You Don’t Mess with the Zohan (2008)

Rated: PG-13 for crude and sexual content throughout, language and nudity, although the DVD is unrated.
Length: 113 minutes.
Grade: DFDD=D
Budget: $90 million
Box Office: $211 million (100 U.S., 100 Intl., 11 DVD)

Written by: Adam Sandler (Little Nicky, Eight Crazy Nights, Big Daddy, Waterboy, Happy Gilmore, Billy Madison, and the Hannukah song), Robert Smigel (of SNL), and Judd Apatow (Pineapple Express, Walk Hard, Knocked Up, Fun with Dick and Jane, and the 40 Year Old Virgin.)
Directed by: Dennis Dugan (I Now Pronounce You Chuck and Larry, Benchwarmers, Saving Silverman, Big Daddy, Beverly Hills Ninja, and Happy Gilmore)
Starring: Adam Sandler, Emmanuelle Chiriqui, John Turturro, Nick Swardson, and Rob Schneider, with cameos from Chris Rock, Mariah Carey, John McEnroe, George Takei, and Henry Winkler.

After years as the most heroic Israeli commando in history, hyper-sexual Zohan decides to fake his own death and move to America to make it big as a hair stylist. Changing his name to Scrappy, He winds working for a Palestinian beauty in a small shop and eventually falling in love with her. But his past follows him, and he must once again confront his nemesis, the Phantom.

Entertainment Value: D
Judd Apatow, Adam Sandler, Robert Smigel, and Dennis Dugan. What more do I need to say? I actually had the ridiculous gullibility to hope that this might be a return to the funny days of Adam Sandler (Happy Gilmore, e.g.) based on the ad, but I was wrong. The opening five to ten minutes is funny, but the rest is somewhere between stupid and raunchy, and I wouldn’t want to have to pick between them in a contest. I’m worried about a world where this movie makes $211 million. Are you serious?

Superficial Content: F
Drugs/Alcohol A, Sex/Nudity F, Violence C, Language C, Illegality D
The ongoing theme of this movie is that Zohan will have sex with anyone, especially the old women who come to get their hair done by him. There isn’t any actual nudity, other than some back nudity of Sandler, but there are endless suggestive scenes with him gyrating on his clients and more. Trust me when I tell you it’s an F for sexuality even though there’s no nudity. I can’t believe this unrated DVD was PG-13 in any form it could conceivably been released in the theaters in. It’s the classic MPAA problem of grading on superficial markers without considering the real substance of the vulgarity.

Significant Content: D
The theme they hope you’ll take from this is that peaceful non-resistance and working together is the key to peace in the Middle East, but seriously, Adam Sandler is going to preach foreign relations? The other good theme here is that once Zohan finds a woman to really love, no other woman even interests him sexually. But should this be the new test?

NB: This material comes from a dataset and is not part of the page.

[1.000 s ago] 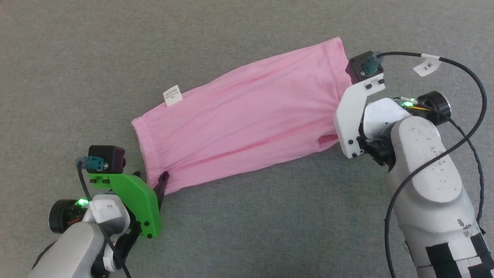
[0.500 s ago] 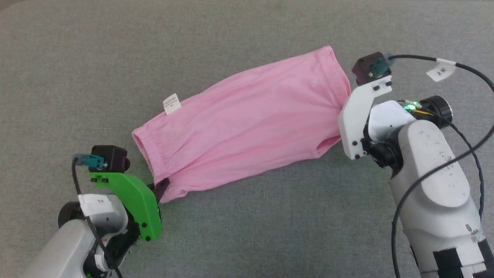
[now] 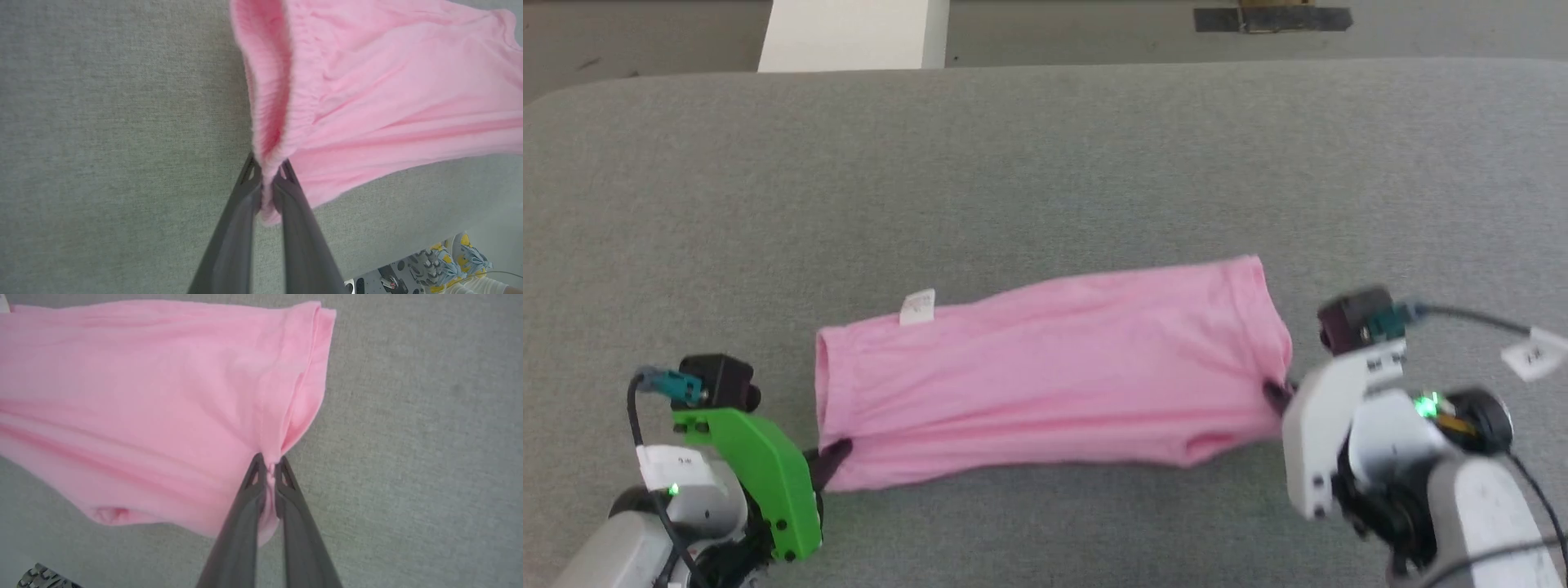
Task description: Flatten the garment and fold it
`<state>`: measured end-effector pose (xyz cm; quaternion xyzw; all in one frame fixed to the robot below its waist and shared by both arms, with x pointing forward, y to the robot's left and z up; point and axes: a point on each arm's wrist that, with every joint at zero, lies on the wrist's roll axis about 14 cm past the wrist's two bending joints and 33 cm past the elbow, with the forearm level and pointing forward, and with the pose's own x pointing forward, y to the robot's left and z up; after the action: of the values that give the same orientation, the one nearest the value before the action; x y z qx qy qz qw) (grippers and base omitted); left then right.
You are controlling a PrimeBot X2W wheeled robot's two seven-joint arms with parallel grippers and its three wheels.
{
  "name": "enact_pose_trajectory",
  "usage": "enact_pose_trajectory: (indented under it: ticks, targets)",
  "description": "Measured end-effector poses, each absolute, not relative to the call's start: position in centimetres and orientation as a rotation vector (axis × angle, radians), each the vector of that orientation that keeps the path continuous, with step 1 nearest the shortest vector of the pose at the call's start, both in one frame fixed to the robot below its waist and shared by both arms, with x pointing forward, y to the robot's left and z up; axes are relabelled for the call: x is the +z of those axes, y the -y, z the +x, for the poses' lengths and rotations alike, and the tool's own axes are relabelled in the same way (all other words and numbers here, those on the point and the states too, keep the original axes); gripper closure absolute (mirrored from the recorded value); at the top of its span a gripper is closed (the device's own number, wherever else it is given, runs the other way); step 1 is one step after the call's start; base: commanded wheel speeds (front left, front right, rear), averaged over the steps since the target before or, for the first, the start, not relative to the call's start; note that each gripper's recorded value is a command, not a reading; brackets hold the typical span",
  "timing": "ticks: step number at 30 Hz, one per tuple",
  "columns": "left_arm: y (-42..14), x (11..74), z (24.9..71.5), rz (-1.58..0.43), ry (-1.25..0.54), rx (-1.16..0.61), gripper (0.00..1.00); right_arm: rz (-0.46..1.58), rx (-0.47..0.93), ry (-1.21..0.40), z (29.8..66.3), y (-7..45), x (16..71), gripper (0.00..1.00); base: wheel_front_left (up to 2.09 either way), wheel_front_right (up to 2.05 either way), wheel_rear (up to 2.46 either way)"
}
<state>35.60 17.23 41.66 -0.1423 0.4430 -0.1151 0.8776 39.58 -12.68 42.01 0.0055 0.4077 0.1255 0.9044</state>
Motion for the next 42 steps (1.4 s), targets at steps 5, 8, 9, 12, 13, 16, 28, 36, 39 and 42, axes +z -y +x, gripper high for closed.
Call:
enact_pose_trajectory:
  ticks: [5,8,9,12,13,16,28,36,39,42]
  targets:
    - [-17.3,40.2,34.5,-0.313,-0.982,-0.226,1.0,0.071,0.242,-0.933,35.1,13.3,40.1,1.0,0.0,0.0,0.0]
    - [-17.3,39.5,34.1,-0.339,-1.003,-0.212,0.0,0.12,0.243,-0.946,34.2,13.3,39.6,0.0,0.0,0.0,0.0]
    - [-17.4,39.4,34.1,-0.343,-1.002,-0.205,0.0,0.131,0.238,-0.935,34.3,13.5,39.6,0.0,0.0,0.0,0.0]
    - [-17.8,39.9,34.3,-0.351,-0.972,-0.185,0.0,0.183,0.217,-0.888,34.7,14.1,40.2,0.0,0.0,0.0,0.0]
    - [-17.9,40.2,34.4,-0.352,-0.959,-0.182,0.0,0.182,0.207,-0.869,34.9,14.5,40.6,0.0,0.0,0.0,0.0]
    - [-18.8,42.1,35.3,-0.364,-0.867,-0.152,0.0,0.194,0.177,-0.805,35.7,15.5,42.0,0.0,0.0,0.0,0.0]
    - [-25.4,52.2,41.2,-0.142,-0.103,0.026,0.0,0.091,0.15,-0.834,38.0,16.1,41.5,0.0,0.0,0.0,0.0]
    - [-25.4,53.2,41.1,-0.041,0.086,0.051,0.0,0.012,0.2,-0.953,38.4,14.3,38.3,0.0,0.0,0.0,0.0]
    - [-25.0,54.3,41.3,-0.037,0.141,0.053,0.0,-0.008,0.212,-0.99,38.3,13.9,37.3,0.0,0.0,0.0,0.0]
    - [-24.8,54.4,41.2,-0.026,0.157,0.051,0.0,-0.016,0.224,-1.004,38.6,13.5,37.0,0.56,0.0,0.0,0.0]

Have sex with anything that moves until you find you can’t except with one person? Even though it’s superficial content, the dominant theme of sexual permissiveness here cannot be understated. Otherwise, the real lesson here is that vulgar comedians can make a lot of money. Oh, yeah, and terrorists are people, too.

Artistic/Thought Value: D
Haven’t I sort of already explained all of this already? One thing I noticed was a thousand jokes I didn’t quite get because they are presumably inside humor about the Middle East. That’s fine for an audience of such folks, but the rest of us just watch in bewilderment.

Discussion Questions:
~Do you think this movie is an effective ad for passive resistance and cooperation with your enemies? How does Zohan’s seeming immunity to being harmed make it possible for him to endure the attacks against him? Is that invulnerability shared by the ordinary sufferers of violence and terrorism?
~How much did the use of inside jokes you didn’t understand affect your enjoyment of this movie? What lessons could you draw from this?
~Are the ethnic jokes in this movie funny or offensive? How does the presence of Sandler and Turturro in the movie make them more acceptable?
~To what degree is it useful to make jokes about the Middle East? Can you see this movie functioning to bring Arabs and Jews together?
~Is Zohan a hero?
~Do you think it’s correct to say that when you find the love of your life, your interest in all other people will disappear permanently?

Overall Grade: D
Don’t do it. You’ll be sorry if you do. Don’t let the clever ads mislead you. Most of the funniest parts are in the ads.

Forgetting Sarah Marshall (2008)

Rated: R for sexual content, language, and graphic nudity.
Grade: BGCD=D
Length: 111 minutes
Budget: $30 million
Box Office: $120 million (63 US, 40 Intl, 17 DVD)

Written by: Jason Segel, with his first script.
Directed by: Nicholas Stoller, with his first movie. So the real name you want to know is…
Produced by: Judd Apatow, Pineapple Express, Superbad, Walk Hard, Talladega Nights, 40 Year Old Virgin, Kicking and Screaming, Anchorman)
Starring: Jason Segel, Kristin Bell, Mila Kunis, Russell Brand, Jonah Hill, Paul Rudd, and Bill Hader of 30 Rock.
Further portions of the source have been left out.